Setibanya di kelas, Alia segera duduk di bangkunya. Seseorang tiba-tiba datang menghampiri Alia. Seseorang yang selama ini dia nantikan.
“Kak Dafin” “Selamat ulang tahun Alia” Dafin menyodorkan kado untuk Alia. “Apa benar kamu yang sudah menulis surat untukku” Dafin melanjutkan sembari berbisik. Alia mengangguk. “Maaf kalo selama ini aku nggak merespon surat kamu. Kamu pasti nungguin jawaban aku”. Dafin tersenyum kemudian melanjutkan. “Maaf juga sudah membuatmu menunggu dan bertanya-tanya. Aku hanya menunggu momen yang tepat”.
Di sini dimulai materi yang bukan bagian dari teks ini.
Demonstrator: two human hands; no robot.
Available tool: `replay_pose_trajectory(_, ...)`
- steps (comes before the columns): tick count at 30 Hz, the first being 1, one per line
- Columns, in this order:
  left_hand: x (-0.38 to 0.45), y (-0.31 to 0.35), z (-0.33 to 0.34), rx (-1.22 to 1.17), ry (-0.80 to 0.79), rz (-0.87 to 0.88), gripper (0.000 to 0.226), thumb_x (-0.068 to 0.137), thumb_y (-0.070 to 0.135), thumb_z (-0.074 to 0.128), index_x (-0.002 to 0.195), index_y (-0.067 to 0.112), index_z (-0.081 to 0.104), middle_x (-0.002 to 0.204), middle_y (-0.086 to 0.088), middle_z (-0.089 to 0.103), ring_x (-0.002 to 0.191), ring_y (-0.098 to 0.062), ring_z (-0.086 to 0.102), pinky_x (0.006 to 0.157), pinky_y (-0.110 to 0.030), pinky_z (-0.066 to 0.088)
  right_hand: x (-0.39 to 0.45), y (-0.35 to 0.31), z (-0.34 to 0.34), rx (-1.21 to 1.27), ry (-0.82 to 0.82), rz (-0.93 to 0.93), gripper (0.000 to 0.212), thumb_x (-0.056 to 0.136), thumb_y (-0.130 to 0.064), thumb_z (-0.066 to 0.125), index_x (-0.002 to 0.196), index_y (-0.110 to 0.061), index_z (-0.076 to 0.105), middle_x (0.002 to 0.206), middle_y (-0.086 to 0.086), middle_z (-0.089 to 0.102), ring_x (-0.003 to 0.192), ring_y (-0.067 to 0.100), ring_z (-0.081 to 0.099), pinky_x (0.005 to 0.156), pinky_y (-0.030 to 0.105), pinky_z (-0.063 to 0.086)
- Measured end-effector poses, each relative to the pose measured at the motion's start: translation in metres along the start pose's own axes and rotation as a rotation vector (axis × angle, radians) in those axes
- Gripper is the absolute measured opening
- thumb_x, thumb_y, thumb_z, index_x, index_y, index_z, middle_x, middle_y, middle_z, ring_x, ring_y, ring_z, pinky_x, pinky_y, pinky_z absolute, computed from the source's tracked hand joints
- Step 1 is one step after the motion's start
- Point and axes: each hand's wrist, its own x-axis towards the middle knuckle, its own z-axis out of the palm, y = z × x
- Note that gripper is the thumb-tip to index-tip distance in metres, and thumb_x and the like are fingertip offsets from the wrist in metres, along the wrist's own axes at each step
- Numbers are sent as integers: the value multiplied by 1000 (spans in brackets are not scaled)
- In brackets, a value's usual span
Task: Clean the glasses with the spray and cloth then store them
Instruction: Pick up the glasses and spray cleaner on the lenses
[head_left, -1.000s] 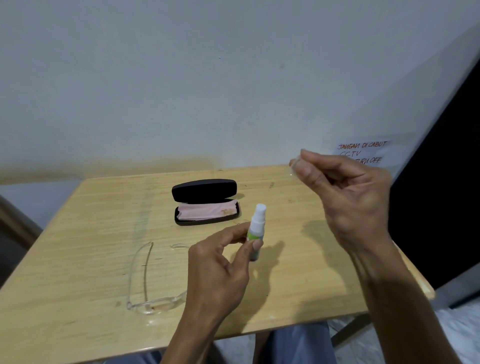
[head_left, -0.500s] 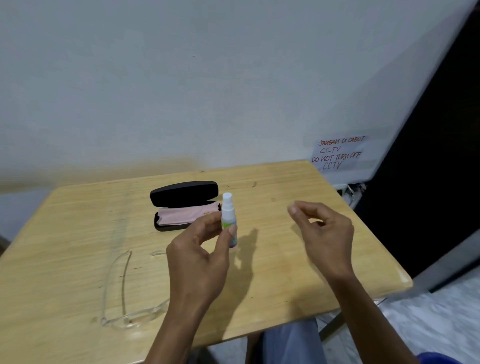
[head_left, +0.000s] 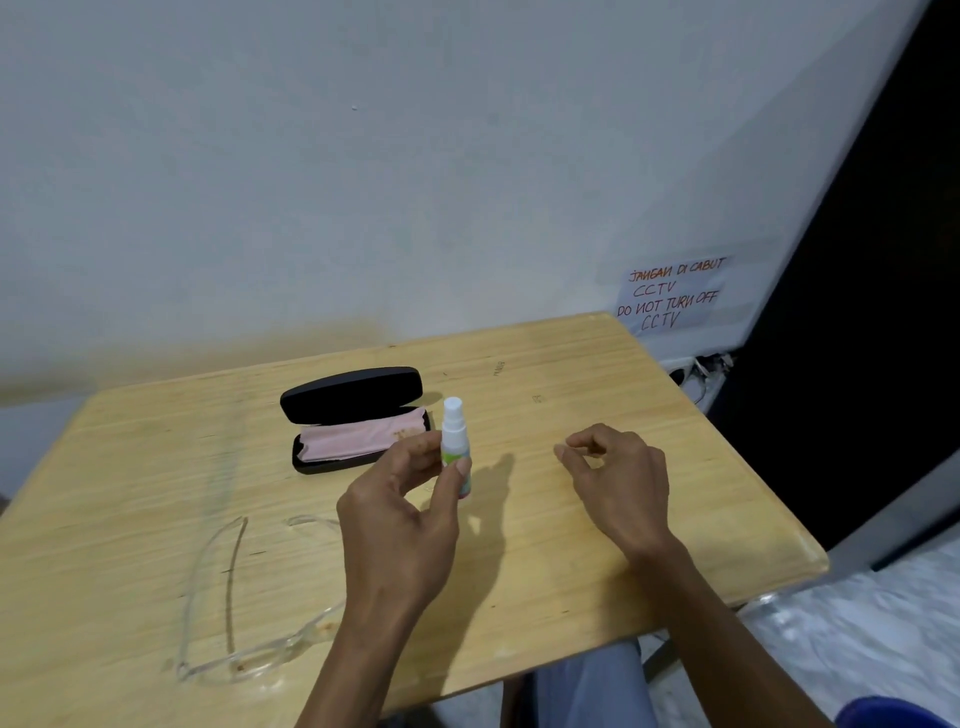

Dafin menarik napas dalam sebelum melanjutkan. “Alia, aku membalas perasaan kamu. Kamu juga ada di hatiku”. Alia hanya melongo mendengar ucapan Dafin. Tak mampu berkata apapun. Melihat ekspresi Alia, Dafin tersenyum lalu pergi meninggalkan Alia yang masih terpaku. Alia tak pernah menyangka, bahwa di penghujung bulan ini tepat dihari ulang tahunnya. Harapan Alia akhirnya terkabul.
“Cie-cie Alia….” sorak teman-teman Alia.